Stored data
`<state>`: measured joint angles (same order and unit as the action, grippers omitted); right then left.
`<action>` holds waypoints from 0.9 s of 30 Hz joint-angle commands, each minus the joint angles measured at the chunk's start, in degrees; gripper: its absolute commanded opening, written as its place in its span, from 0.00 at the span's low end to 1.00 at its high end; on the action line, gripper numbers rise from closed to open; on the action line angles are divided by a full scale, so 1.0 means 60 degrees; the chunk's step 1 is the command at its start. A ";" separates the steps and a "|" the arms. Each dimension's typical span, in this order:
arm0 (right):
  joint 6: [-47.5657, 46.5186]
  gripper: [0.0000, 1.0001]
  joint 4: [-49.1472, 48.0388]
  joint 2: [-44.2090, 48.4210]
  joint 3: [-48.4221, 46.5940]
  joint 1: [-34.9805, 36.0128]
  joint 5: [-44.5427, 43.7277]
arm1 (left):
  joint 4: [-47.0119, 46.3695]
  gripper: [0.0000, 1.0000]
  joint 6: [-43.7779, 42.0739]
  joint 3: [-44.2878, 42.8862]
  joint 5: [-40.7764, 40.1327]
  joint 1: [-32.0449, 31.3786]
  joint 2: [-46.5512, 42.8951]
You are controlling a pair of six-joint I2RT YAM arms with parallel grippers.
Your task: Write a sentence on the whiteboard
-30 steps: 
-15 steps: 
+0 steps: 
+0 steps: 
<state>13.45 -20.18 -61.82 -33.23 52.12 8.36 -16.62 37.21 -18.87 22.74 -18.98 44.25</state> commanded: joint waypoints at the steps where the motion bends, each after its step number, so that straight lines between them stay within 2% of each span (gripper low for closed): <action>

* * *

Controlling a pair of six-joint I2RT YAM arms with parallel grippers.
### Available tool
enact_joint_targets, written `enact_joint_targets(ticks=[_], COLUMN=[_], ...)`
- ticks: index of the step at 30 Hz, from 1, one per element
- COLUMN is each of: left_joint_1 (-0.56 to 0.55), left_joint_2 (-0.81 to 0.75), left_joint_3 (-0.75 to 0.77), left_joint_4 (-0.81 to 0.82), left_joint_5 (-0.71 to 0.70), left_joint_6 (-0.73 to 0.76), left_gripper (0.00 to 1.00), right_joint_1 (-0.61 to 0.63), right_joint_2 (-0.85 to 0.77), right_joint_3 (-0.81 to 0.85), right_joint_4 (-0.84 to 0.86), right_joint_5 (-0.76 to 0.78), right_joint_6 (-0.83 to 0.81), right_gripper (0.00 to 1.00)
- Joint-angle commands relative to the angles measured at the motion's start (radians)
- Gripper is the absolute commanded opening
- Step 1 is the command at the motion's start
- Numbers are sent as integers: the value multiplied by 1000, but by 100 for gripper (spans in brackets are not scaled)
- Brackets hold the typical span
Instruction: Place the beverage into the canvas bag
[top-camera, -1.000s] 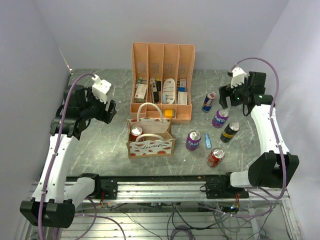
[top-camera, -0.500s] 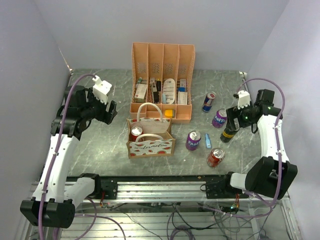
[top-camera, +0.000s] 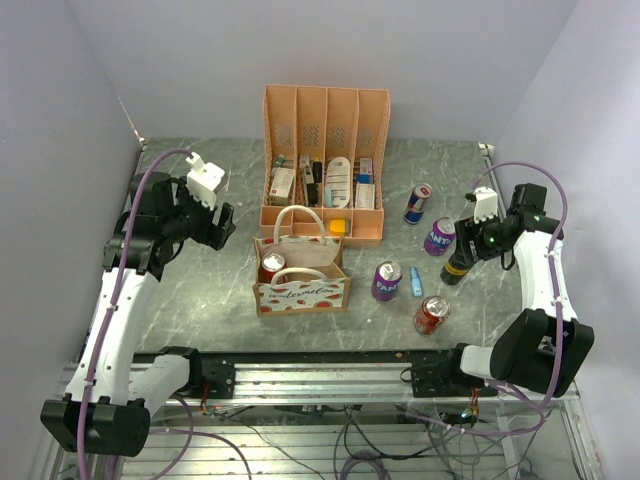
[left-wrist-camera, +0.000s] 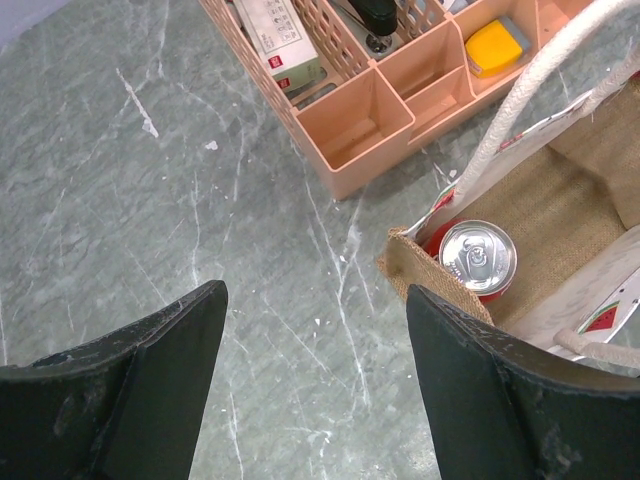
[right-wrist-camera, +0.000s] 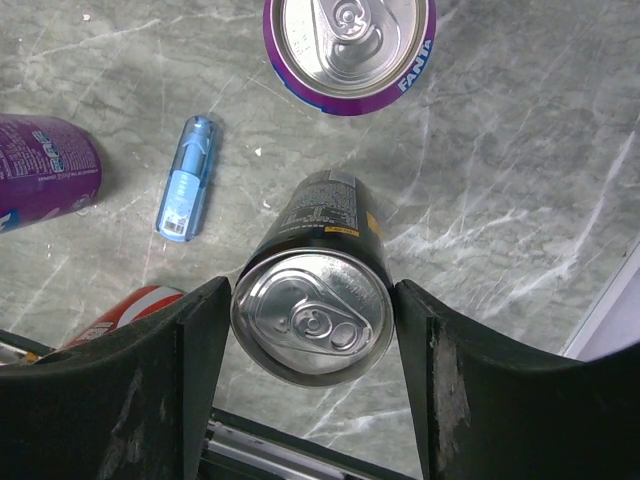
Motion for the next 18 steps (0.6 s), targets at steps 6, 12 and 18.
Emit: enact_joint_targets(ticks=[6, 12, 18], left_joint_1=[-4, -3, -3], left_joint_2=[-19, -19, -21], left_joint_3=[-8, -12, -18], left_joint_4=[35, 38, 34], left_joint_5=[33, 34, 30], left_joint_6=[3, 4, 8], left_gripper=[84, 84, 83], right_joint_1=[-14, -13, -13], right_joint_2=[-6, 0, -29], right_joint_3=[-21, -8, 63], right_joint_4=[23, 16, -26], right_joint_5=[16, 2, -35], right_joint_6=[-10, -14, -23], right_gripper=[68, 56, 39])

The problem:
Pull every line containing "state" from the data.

Response area:
`<state>`: measured joint angles (same order and unit as the action, grippers omitted); right then left.
<state>13.45 -20.18 -61.82 -33.23 52.12 8.36 -16.62 37.21 -18.87 22.74 -18.98 44.25</state> commanded: joint waypoints at the steps where the motion bends, each after its step number, so that straight lines between them stay within 2% of each span (gripper low for closed): <action>

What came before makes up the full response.